FIG. 3 is an exemplary perspective view showing the manufacturing steps of the embodiment in order;

FIG. 4 is an exemplary sectional view showing the method of forming the annular groove used in the embodiment;

FIG. 5 is a top view comparing the battery of the example of the present invention with a cylindrical battery.

FIG. 6 is an enlarged view of a main part taken along line BB ′ of FIG. 1 to compare the battery of the example with a prismatic battery using a conventional annular groove forming method.

FIG. 7 is a perspective view showing an example of a conventional prismatic battery.

FIG. 8 is a cross-sectional view showing a conventional method of forming an annular groove used for a cylindrical battery.

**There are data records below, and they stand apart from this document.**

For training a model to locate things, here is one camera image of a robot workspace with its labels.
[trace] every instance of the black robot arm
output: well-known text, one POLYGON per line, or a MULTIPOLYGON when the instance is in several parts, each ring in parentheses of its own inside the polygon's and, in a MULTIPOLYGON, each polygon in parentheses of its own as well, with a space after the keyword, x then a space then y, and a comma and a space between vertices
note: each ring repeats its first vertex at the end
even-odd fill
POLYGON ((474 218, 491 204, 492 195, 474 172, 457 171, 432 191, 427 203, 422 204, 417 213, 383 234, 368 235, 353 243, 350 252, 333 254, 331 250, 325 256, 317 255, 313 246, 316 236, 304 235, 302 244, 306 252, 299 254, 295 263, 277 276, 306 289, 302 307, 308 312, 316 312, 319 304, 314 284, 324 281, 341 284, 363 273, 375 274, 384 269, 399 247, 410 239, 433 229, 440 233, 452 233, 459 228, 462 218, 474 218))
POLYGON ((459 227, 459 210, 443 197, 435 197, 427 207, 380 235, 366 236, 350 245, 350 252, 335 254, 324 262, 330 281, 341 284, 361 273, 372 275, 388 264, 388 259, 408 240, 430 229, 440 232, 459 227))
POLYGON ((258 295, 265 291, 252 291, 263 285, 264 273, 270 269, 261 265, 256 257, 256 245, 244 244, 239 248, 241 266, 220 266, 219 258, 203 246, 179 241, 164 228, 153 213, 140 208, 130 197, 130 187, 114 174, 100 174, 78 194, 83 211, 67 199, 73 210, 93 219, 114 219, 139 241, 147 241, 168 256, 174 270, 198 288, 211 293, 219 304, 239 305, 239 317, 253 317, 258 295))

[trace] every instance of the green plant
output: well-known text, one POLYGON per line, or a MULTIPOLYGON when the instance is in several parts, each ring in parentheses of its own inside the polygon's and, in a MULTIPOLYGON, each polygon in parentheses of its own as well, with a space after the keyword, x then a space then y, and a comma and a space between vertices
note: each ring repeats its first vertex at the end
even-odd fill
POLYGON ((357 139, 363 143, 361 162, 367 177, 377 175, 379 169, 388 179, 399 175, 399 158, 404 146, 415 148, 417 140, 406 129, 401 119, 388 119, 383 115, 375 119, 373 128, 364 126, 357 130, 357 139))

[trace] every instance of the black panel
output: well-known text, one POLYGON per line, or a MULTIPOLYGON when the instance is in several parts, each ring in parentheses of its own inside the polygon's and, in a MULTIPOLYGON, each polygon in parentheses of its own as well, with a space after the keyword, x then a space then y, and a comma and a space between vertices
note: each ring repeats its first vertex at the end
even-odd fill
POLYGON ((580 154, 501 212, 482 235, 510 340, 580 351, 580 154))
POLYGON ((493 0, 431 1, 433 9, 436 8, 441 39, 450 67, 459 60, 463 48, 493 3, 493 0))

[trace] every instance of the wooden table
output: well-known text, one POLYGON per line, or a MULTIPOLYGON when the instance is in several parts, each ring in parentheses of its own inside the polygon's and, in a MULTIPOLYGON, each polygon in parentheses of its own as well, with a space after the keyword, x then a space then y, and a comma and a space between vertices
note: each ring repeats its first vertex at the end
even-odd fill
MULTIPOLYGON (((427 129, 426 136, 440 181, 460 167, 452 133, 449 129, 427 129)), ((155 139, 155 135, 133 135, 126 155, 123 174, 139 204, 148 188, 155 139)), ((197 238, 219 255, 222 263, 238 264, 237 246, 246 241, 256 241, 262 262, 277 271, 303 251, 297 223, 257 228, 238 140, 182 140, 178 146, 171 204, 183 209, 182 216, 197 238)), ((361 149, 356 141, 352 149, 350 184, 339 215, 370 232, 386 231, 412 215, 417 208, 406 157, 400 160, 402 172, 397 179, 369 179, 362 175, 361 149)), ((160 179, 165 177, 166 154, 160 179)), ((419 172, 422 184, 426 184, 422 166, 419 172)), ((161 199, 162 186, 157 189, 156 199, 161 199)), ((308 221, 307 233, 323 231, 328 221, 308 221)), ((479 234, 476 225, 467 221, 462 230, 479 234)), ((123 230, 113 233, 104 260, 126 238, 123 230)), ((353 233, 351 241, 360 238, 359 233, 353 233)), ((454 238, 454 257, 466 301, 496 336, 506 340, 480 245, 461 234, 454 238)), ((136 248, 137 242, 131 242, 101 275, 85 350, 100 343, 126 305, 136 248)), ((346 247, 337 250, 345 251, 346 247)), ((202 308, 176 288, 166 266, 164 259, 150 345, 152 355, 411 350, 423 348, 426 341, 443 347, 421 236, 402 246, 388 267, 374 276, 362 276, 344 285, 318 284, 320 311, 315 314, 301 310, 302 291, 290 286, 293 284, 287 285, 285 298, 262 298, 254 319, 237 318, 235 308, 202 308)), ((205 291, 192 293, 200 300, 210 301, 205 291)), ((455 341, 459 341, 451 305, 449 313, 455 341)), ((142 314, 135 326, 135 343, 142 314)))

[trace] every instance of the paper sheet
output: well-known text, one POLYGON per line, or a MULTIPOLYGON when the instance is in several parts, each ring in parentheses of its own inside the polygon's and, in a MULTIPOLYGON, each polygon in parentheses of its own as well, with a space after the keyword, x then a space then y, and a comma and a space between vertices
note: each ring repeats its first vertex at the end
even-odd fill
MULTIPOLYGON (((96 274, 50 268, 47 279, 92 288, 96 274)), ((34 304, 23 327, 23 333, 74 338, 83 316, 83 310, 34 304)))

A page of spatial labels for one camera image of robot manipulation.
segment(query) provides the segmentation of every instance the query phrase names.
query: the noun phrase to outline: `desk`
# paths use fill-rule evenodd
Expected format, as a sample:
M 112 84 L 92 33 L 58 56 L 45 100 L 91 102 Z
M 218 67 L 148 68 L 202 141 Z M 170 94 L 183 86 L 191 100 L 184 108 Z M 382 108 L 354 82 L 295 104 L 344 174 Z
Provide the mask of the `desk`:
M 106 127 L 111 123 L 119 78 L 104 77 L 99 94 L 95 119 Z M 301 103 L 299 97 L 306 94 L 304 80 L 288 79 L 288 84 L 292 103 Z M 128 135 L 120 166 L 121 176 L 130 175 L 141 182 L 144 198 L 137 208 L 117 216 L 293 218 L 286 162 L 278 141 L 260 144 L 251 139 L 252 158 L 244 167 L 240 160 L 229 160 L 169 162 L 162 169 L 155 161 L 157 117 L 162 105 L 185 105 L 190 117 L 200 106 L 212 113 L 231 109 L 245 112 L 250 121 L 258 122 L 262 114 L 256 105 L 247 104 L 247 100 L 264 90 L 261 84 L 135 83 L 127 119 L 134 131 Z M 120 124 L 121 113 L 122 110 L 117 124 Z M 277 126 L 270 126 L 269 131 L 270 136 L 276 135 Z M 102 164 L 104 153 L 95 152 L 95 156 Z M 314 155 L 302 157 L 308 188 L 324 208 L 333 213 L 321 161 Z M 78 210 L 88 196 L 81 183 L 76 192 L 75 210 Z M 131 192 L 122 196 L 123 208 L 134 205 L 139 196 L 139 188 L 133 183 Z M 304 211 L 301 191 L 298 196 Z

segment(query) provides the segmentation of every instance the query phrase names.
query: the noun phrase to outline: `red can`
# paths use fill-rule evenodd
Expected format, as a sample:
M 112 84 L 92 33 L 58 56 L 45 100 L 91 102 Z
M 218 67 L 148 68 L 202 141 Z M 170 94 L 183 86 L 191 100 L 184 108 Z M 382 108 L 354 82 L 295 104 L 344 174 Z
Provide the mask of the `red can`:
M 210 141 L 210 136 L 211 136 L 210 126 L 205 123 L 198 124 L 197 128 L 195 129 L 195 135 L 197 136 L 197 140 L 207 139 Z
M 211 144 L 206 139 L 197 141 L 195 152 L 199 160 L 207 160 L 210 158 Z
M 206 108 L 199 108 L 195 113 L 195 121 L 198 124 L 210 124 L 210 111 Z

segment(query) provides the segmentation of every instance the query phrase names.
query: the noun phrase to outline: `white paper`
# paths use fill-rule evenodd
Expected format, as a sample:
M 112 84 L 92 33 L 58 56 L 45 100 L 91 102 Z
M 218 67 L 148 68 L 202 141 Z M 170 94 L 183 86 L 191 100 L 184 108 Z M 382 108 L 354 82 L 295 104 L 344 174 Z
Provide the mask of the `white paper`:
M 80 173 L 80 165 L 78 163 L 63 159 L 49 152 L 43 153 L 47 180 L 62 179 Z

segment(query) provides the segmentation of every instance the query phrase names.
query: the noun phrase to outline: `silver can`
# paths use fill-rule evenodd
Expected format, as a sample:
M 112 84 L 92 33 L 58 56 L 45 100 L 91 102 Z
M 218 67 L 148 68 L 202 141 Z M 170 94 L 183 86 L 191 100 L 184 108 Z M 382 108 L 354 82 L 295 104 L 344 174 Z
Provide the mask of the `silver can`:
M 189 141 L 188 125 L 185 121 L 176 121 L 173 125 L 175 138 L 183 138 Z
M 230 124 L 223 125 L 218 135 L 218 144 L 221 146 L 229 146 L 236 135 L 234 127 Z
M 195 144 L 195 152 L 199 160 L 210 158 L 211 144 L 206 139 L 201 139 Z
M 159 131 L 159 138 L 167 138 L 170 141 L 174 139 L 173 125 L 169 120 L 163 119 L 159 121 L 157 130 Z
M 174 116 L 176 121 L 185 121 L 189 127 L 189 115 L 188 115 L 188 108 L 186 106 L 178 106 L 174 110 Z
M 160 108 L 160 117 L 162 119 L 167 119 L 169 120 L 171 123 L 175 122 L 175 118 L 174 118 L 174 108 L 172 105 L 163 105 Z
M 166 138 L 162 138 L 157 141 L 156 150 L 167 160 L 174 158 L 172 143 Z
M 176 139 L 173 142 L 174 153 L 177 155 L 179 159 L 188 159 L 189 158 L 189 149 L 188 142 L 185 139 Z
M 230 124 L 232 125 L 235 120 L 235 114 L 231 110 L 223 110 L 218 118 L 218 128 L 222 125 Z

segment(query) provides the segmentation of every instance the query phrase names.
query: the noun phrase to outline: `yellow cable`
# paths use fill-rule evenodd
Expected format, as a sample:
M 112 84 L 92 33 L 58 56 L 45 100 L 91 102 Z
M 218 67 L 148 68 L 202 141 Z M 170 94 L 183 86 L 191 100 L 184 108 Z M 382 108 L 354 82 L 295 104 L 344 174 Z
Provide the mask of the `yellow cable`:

FIG. 9 is a perspective view showing a prismatic battery using a conventional annular groove forming method.

[Explanation of symbols]

 DESCRIPTION OF SYMBOLS 1 Positive electrode plate 2 Negative electrode plate 3 Separator 4 Electrode group 5 Battery case 5a Annular groove 5b Annular support part 5c Cylindrical part below annular groove (conventional example) 5d R-shaped part 9 Slotting roller 10 Sealing body 11 Opening head 12 Body 13 Insulating gasket 14 Positive electrode lead piece 15 Negative current collector 16 Positive current collector

 ──────────────────────────────────────────────────の Continuing on the front page (72) Inventor Masaharu Miyahisa 1006 Kazuma Kadoma, Osaka Pref.Matsushita Electric Industrial Co., Ltd. F-term (reference) 5H011 AA03 AA09 AA17 CC06 DD03 DD05 DD06 DD15 KK03 5H028 AA01 AA07 BB01 BB03 BB04 BB07 CC07 CC12 HH05 5H029 AJ14 AJ15 AM01 BJ02 BJ14 CJ01 CJ03 CJ06 CJ07 HJ12 DJ02

Claims (6)

[Claims] 1. An electrode group and an electrolytic solution are accommodated in a rectangular cylindrical body of a battery case, and swelled inward by forming an annular groove on a side surface of a cylindrical opening of the battery case. The sealing member was supported by the annular support portion, and the opening end of the battery case was bent inward, and the sealing member was caulked and fixed between the opening end portion and the annular support portion, thereby sealing the battery case. A battery according to claim 1, wherein said annular groove is located at a boundary between a cylindrical opening head and a rectangular tubular body. 2. The battery according to claim 1, wherein the body of the battery case has a substantially square cross section in which each corner is formed in a predetermined round shape. 3. The electrode group is wound with a separator interposed between a strip-shaped positive electrode plate and a negative electrode plate, and formed in a cross-sectional shape corresponding to the cross-sectional shape of the body of the battery case. 3. The battery according to 1 or 2. 4. An electrode group is accommodated in a substantially square battery case having a predetermined rounded portion at each corner, and the opening of the battery case is compression-molded into a cylindrical shape. While applying a pressing force in the axial direction from the opening side to the battery case, the grooved roller is pressed from the side against the side surface of the opening head while rotating the battery case to form an annular groove. After the sealing body is supported on the inwardly swelling annular support portion, the electrolytic solution is injected, and the open end of the battery case is bent inward. A method for producing a battery, comprising sealing the inside of a battery by caulking and fixing a sealing body. 5. The method for manufacturing a battery according to claim 4, wherein the radius of curvature of the radius-shaped portion is 4 to 7 mm. 6. The electrode group is wound into a column shape with a separator interposed between a strip-shaped positive electrode plate and a negative electrode plate so that the electrode group has a cross-sectional shape corresponding to the cross-sectional shape of the battery case. 6. The method for producing a battery according to claim 4, wherein the battery is subjected to compression molding and then inserted into the battery case in a press-fit state.